Je réaménageais mon passé, il cachait des réponses, je cherchais des
appuis pour un corps en déséquilibre, je parlais des stratégies à adopter dans
cet espace inconnu qu’était devenue ma vie. Je sentais que c’était possible
de vivre la perte autrement, mais je ne savais pas comment.
Je retrouve dans mon cahier les lignes qui commencent droites, mais ensuite changent de direction, tournent, se cassent. Pourquoi ai-je décidé que les lignes permettaient de comprendre ou donnaient un appui ? Pourquoi mon chemin devait-il être aligné ou logique si je le voulais juste joyeux ?
Je ne lui parle pas du soir de décembre 2010 où sur les murs des bâtiments de la place Nezalezhnosti j'ai vu les ombres des policiers courir, j'ai eu peur. Je ne parle pas des personnes disparues, arrêtées après la manifestation qui a suivi l'élection présidentielle. Je suis partie en France trois ans plus tard, mais c'est ce soir-là que j'ai vu que tout allait s'effondrer.

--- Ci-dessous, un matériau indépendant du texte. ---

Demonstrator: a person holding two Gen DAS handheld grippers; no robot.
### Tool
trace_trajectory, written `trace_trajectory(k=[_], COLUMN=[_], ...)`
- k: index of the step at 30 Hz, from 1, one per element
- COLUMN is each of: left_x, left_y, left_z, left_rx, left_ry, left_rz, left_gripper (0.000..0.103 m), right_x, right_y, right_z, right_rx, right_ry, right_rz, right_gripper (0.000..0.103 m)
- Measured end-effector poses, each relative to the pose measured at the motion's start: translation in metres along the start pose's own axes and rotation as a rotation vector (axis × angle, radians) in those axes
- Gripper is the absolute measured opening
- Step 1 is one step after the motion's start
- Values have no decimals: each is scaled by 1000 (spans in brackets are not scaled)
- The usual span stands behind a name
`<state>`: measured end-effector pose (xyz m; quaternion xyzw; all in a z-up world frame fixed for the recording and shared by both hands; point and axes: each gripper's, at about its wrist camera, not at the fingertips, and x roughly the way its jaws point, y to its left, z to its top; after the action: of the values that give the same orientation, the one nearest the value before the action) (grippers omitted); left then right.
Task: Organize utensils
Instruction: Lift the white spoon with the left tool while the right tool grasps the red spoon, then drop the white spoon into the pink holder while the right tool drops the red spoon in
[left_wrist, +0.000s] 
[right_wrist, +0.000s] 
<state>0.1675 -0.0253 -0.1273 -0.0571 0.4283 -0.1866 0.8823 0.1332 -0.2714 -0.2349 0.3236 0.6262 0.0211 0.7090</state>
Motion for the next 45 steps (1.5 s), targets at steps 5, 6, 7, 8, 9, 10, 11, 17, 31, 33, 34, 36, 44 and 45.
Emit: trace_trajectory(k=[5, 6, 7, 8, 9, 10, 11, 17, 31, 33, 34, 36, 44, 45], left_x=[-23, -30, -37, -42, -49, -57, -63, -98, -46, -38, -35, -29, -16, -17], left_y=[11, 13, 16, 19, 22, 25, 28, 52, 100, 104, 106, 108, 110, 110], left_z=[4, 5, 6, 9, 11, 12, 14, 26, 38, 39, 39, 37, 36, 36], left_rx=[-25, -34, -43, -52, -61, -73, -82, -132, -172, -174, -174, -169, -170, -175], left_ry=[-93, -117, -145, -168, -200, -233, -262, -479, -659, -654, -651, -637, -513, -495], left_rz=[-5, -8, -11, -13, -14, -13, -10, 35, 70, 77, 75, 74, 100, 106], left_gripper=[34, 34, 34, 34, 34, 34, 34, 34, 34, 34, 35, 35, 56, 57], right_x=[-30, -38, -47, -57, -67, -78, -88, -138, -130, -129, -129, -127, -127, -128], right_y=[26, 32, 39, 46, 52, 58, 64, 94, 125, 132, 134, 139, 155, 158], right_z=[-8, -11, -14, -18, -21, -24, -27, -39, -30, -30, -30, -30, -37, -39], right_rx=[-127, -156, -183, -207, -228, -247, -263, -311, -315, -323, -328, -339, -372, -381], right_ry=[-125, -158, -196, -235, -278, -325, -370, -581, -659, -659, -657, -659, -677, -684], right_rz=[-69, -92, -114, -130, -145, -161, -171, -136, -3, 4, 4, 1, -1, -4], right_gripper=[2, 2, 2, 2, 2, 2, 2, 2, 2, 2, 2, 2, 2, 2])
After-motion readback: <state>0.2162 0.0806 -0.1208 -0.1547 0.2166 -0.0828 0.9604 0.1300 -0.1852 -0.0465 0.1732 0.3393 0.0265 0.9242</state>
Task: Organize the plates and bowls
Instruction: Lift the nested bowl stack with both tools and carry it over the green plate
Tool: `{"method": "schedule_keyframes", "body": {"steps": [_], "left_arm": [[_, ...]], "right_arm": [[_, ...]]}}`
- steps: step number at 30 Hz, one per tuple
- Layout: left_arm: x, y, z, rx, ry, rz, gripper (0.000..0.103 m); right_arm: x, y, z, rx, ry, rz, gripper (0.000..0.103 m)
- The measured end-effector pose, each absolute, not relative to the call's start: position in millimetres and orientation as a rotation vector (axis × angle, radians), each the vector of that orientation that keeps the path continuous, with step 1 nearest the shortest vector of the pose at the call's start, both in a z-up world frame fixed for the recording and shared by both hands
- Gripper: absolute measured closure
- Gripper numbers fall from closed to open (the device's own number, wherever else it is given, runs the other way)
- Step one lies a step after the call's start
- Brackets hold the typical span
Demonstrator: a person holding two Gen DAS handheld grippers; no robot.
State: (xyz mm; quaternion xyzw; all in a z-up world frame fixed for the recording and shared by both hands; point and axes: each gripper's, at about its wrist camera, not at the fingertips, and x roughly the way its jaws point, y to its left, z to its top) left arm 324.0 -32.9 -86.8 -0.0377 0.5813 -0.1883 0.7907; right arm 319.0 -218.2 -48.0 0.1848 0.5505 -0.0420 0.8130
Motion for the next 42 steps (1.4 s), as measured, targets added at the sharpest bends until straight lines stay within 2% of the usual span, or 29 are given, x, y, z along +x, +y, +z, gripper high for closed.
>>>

Je lui parle plutôt du passage des saisons dans mon pays, de mes cils couverts de givre ce même hiver où j'ai eu peur et du goût de la neige quand elle fondait dans la bouche, j'en ai mangé quantité étant enfant.
Le vide creusé en moi par ma ville ne m'inquiète plus, je l'ai remplacé par la forêt : je recueille des aiguilles de pin dans ma paume.